CVE-2026-56197
Microsoft · Windows Admin Center
A command injection vulnerability in Microsoft Windows Admin Center allows an authenticated attacker to execute arbitrary commands over a network.
Executive summary
An authenticated command injection vulnerability in Microsoft Windows Admin Center permits unauthorized code execution, creating a high risk of server compromise.
Vulnerability
This vulnerability involves improper neutralization of special elements used in a command (CWE-77), allowing an authenticated attacker to inject and execute arbitrary commands on the underlying host.
Business impact
Command injection is a severe flaw that can lead to total system compromise, data theft, and the installation of persistent backdoors. Given the 8.8 CVSS score, this vulnerability poses a significant threat to the security of any infrastructure managed by the affected Windows Admin Center instance.
Remediation
Immediate Action: Update Windows Admin Center to version 2.7.4 or later to eliminate the vulnerable command processing logic.

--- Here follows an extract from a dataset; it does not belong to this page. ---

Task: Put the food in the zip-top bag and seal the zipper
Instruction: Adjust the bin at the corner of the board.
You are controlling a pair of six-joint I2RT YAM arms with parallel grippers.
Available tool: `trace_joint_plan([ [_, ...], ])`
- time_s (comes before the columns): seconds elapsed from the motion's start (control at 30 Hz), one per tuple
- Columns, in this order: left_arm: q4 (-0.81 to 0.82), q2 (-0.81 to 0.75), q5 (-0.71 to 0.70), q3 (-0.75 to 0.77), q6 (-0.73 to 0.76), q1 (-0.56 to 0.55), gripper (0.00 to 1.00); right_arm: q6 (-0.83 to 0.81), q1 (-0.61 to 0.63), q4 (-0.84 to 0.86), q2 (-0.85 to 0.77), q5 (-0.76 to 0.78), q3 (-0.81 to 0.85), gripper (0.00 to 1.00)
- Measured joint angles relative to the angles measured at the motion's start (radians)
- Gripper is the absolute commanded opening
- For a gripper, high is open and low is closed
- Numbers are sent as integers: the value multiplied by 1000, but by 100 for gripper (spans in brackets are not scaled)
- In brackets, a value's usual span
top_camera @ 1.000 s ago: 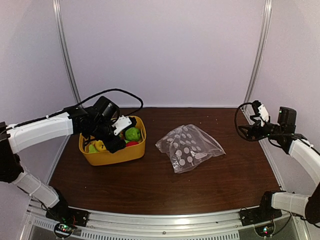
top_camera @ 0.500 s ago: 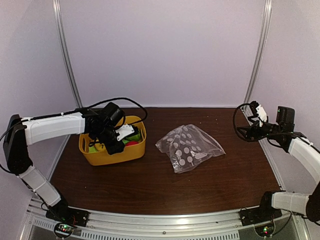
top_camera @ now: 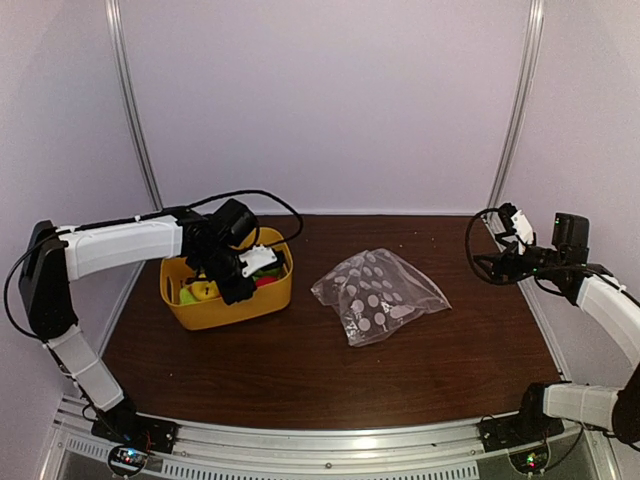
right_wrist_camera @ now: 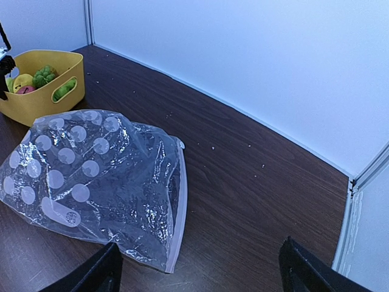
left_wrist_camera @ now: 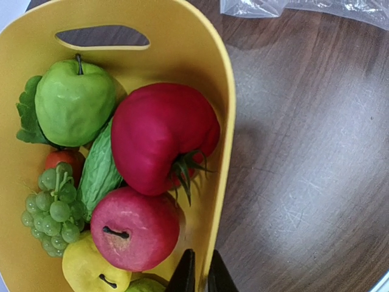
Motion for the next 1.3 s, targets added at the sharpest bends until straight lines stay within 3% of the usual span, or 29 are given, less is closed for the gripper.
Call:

Proactive Monitoring: Monitor for unexpected command-line executions or PowerShell scripts originating from the Windows Admin Center process.
Compensating Controls: Implement strict access control lists and network segmentation to ensure that only trusted administrators can access the Windows Admin Center management interface.
Exploitation status
Public Exploit Available: No
Analyst recommendation
Due to the severity of command injection, immediate patching is required to protect the integrity of the managed environment. Organizations should prioritize this update alongside other critical security maintenance tasks to minimize exposure.